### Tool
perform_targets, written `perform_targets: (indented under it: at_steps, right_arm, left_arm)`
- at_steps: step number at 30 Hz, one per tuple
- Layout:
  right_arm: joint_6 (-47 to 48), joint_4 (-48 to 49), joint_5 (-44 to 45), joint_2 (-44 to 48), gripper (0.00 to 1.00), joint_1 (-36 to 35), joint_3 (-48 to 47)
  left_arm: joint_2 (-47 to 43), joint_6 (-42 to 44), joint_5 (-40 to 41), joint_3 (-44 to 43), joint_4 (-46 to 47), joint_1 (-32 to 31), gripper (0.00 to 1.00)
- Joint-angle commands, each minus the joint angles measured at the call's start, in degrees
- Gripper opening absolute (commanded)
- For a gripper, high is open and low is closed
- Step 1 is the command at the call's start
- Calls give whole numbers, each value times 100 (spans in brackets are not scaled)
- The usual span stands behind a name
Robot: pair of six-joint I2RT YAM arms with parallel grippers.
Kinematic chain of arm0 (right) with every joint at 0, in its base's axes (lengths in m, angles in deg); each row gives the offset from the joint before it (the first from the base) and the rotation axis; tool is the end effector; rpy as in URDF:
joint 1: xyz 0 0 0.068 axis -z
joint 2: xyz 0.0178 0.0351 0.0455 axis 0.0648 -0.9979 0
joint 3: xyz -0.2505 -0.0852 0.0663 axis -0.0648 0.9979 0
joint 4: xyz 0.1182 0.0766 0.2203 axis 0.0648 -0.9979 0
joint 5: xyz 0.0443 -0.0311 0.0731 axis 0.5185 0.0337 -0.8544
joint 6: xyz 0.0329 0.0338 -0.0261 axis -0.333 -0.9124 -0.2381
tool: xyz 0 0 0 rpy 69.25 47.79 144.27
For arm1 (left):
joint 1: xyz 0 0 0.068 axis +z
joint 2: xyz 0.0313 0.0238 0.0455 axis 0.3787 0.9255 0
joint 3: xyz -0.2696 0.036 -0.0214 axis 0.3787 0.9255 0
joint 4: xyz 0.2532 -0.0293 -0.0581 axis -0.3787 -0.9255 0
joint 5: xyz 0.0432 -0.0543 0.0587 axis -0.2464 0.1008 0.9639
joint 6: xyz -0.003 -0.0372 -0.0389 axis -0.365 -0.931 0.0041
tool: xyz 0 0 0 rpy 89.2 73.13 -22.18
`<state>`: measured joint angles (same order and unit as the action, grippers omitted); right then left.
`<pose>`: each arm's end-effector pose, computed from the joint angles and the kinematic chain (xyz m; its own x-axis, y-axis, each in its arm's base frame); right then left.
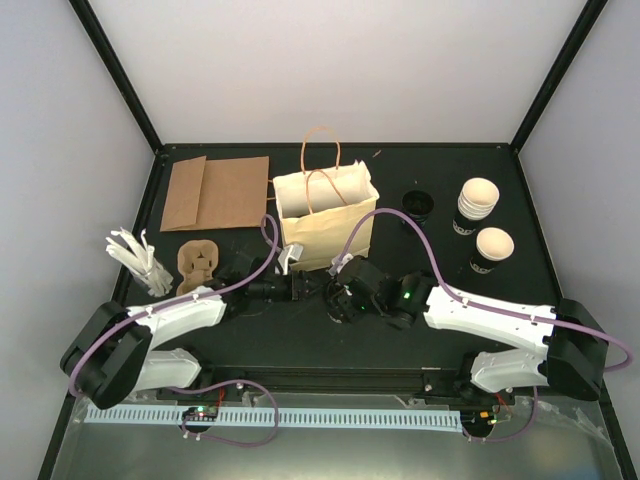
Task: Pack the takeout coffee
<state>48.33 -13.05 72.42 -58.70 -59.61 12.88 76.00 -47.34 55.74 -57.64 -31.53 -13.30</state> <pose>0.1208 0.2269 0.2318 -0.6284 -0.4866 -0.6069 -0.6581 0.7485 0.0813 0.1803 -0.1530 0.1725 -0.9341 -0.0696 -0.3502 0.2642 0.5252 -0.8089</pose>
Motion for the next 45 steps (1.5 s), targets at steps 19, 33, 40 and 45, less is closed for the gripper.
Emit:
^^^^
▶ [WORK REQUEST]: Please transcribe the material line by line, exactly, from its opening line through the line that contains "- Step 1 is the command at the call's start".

▶ [COMPLETED TASK]:
### Tool
perform_targets, written `perform_targets: (indented under it: at_steps, right_arm, left_arm)`
- at_steps: step number at 30 Hz, one per tuple
- Layout:
  right_arm: joint_6 (-47 to 48), joint_4 (-48 to 49), joint_5 (-44 to 45), joint_2 (-44 to 48), gripper (0.00 to 1.00), joint_1 (-36 to 35), joint_3 (-48 to 47)
  left_arm: joint_2 (-47 to 43), joint_6 (-42 to 44), joint_5 (-40 to 41), joint_3 (-44 to 43), joint_4 (-46 to 47), joint_1 (-32 to 31), gripper (0.00 to 1.00)
- Joint-angle commands, each minus the joint angles measured at the call's start, in degrees
- Gripper opening absolute (commanded)
- For a gripper, high is open and low is closed
- Step 1 is the command at the call's start

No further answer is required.